▸ **Data shown**:
Segment Open
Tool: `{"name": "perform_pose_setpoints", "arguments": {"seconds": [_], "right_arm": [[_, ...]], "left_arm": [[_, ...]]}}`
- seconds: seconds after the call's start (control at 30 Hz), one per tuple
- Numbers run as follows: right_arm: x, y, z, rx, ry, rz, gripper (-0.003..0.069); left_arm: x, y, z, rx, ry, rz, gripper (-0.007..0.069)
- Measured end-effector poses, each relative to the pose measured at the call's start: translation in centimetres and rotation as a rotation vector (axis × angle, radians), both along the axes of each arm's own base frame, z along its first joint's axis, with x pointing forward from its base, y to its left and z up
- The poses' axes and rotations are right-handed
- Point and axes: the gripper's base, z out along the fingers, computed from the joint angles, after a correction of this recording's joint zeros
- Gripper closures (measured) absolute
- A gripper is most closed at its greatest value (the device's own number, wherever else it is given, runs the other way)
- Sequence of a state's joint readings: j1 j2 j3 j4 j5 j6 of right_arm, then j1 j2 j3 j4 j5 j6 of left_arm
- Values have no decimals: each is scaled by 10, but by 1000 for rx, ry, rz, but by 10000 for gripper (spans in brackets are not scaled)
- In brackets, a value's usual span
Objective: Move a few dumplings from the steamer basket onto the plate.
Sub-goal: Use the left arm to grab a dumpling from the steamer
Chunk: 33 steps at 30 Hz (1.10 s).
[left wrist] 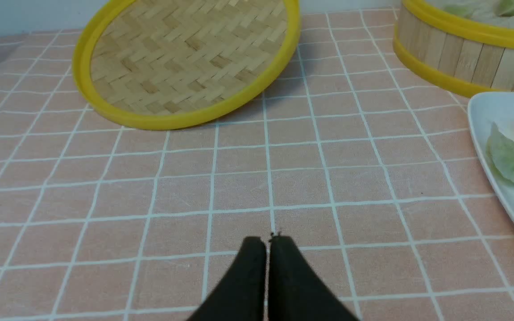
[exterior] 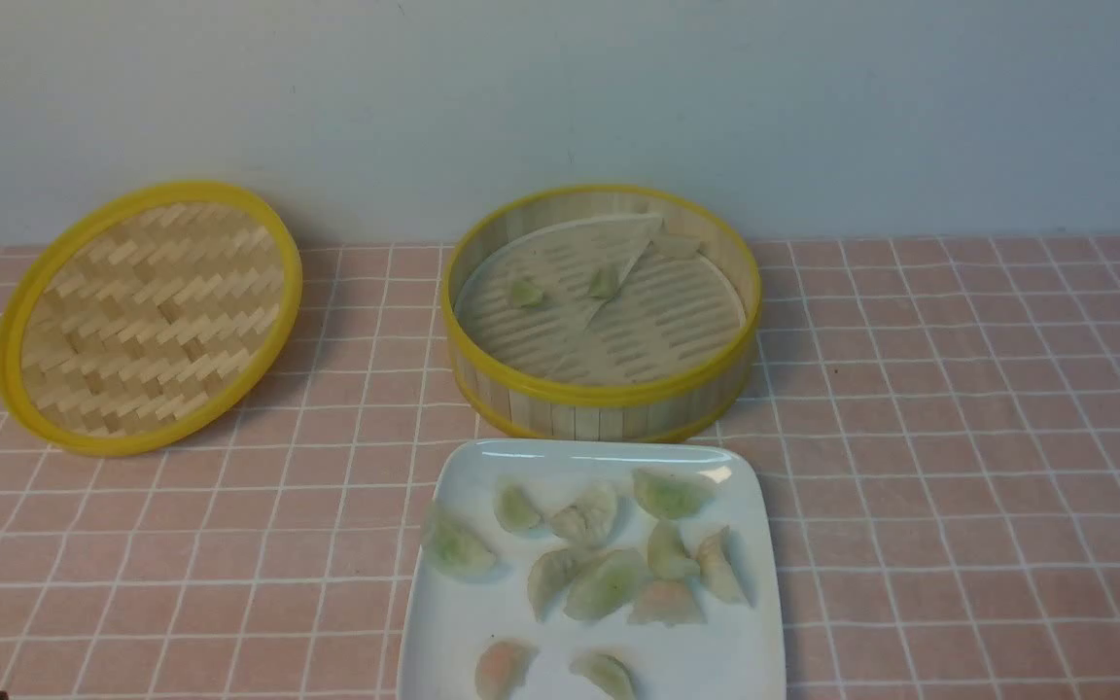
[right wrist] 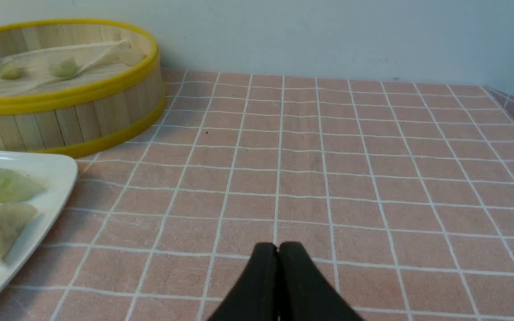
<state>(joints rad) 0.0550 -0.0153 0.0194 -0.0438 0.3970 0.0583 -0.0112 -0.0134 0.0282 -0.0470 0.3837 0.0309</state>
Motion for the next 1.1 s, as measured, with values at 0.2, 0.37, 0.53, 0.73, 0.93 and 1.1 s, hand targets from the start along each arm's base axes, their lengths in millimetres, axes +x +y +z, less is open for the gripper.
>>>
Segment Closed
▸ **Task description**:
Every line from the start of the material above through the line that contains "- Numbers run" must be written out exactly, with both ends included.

▸ **Written solution**:
Tool: `{"name": "perform_pose_setpoints", "arguments": {"seconds": [_], "right_arm": [[_, ...]], "left_arm": [[_, ...]]}}`
- seconds: seconds after the call's start (control at 30 Hz), one per tuple
- Numbers run as follows: right_arm: x, y, z, rx, ry, rz, gripper (-0.003..0.069); left_arm: x, y, z, rx, ry, rz, gripper (-0.007..0.069)

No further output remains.